For the Umpteenth Time, No One Wants To Give Your Kid Rainbow Fentanyl

Myths about drug-laced Halloween candy just won't go away—no matter how stupid they become.


This week, thousands of fentanyl pills were discovered by Transportation Security Administration (TSA) agents at Los Angeles International Airport. What should have been a routine drug bust has ended up fueling continued fears about drug-laced Halloween candy. Why? The pills were smuggled in candy boxes.

Despite a complete lack of evidence that unscrupulous drug dealers are trying to get kids hooked on opioids this Halloween, drug enforcement officials have continually warned parents to be on the lookout for fentanyl pills in their kids' Halloween candy stash. These warnings aren't just baseless—they perpetuate long-debunked myths and spread unnecessary panic among gullible parents.

The TSA agents discovered around 12,000 fentanyl pills in a passenger's carry-on bag. Photos later published on the TSA's Instagram account show the pills were smuggled in boxes and packaging of well-known candy brands, like Whoppers, Skittles, and SweeTarts. Law enforcement officials quickly seized this detail as a reason to warn parents to be on the lookout for fentanyl pills in their children's Halloween candy hauls.
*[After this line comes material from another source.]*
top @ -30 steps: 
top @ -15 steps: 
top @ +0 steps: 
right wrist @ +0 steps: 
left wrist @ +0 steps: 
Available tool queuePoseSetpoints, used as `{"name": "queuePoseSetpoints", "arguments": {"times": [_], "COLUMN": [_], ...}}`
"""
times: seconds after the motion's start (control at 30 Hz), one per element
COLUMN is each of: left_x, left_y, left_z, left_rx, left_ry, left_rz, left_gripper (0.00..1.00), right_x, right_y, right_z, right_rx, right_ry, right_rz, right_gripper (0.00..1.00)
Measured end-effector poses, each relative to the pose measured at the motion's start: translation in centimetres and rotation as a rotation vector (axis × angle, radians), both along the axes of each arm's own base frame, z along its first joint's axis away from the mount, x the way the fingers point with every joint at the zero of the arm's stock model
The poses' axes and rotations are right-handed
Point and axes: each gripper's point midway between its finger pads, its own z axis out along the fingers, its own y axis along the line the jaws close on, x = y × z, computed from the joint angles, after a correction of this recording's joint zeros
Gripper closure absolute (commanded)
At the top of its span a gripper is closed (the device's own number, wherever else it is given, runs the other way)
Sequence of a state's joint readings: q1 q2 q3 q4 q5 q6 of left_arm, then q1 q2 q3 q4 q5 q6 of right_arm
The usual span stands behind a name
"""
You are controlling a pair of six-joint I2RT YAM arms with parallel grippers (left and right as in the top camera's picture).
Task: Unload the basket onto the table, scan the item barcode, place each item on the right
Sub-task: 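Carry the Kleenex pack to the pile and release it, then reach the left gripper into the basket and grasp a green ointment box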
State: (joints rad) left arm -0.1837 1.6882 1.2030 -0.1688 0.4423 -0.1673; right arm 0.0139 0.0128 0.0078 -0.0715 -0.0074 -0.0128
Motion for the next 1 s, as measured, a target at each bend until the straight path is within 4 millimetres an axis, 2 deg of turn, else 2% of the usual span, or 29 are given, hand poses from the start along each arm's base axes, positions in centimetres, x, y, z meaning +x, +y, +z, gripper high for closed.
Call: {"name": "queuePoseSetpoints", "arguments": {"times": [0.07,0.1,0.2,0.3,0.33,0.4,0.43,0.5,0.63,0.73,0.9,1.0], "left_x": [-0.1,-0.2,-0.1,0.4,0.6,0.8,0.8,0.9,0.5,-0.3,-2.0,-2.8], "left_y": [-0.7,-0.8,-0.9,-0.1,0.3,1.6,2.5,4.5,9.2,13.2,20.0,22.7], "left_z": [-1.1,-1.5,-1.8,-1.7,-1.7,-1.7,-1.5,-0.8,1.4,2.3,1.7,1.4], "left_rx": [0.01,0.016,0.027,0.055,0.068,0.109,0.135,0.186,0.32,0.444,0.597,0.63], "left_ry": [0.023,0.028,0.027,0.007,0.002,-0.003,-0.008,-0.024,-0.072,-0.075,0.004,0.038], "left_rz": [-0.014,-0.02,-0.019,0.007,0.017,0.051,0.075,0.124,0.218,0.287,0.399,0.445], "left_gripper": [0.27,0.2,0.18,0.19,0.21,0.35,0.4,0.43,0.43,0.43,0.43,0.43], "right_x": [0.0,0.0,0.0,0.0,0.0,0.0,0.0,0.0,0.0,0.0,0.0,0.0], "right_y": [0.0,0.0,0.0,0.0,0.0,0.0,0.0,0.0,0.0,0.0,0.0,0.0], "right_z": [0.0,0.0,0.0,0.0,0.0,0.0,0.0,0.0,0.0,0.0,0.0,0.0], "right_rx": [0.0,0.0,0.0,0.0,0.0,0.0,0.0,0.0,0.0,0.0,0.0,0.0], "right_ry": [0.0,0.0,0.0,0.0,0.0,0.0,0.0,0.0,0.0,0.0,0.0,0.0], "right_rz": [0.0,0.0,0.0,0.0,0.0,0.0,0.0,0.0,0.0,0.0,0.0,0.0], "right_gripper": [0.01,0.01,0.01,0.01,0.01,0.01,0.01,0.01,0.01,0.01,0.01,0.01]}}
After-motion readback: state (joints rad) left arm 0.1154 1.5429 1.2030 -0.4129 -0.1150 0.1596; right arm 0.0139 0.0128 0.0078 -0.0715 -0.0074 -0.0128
"With Halloween approaching, parents need to make sure they are checking their kids [sic] candy and not allowing them to eat anything until it has been inspected by them," the Los Angeles County Sheriff's Department wrote in a statement released Wednesday. "If you find anything in candy boxes that you believe might be narcotics, do not touch it and immediately notify your local law enforcement agency."

This isn't the first time this fall that law enforcement officials have warned that drug dealers might try to pass out fentanyl pills on Halloween. Over the past several months, officials began seizing brightly colored fentanyl pills, dubbed "rainbow fentanyl." Unfounded speculation that brightly colored pills are meant to attract younger users has morphed into fears that drug dealers will attempt to give the pills away—for free, no less—to children during Halloween trick-or-treating.

"In the past, parents were told to make sure their kids walked in well-lighted areas and to have a safety plan," wrote CBS Bay Area. "Now, checking for rainbow fentanyl is being added to that list."

Even though the pills seized during this week's drug bust at the L.A. airport were all light blue, the fact that they were smuggled in candy boxes has allowed government officials and the media to piggyback on recent "rainbow fentanyl" fearmongering and, yet again, urge parents to worry about deadly drugs in their child's trick-or-treating stash.

However, these claims are baseless nonsense.

"Stories about contaminated treats are best understood as contemporary legends," writes Joel Best, a prominent researcher of "Halloween sadism"—tales of strangers attempting to poison or injure people through Halloween treats. "My data goes back to 1958, and my principal finding is simple: I can't find any evidence that any child has ever been killed or seriously injured by a contaminated treat picked up in the course of trick-or-treating."

According to Best, the latest stories about fentanyl in candy are just as baseless as the tales of marijuana-laced Halloween treats and needle-filled apples before it. "One obvious hole in these concerns is that drugs tend to cost more than candy," writes Best. "The suggestion that a school-age kid would go from accidental user of fentanyl to a paying addict is far-fetched."

As Best notes, "Halloween sadism" myths tend to rely on incredibly illogical thinking—something especially present in law enforcement's response to the fentanyl pills found at the airport. Packing the pills in candy boxes was obviously a shoddy attempt to disguise the illegal drugs from the TSA, not a plan to distribute them to kids as Halloween candy. After all, people who want to get high buy drugs, not candy.

It should also go without saying that no drug dealer is looking to give away his product for free—especially to young children without the means to pay for a budding addiction. "It might not make any sense for someone to give a brightly colored opioid pill…to a small child," writes Best, "but it isn't impossible, is it? Such reasoning is thought to justify ringing the alarm bells."

While rumors of fentanyl pills in Halloween candy are easily dispelled with a moment's thought, it appears that media and law enforcement officials have failed to think this one through.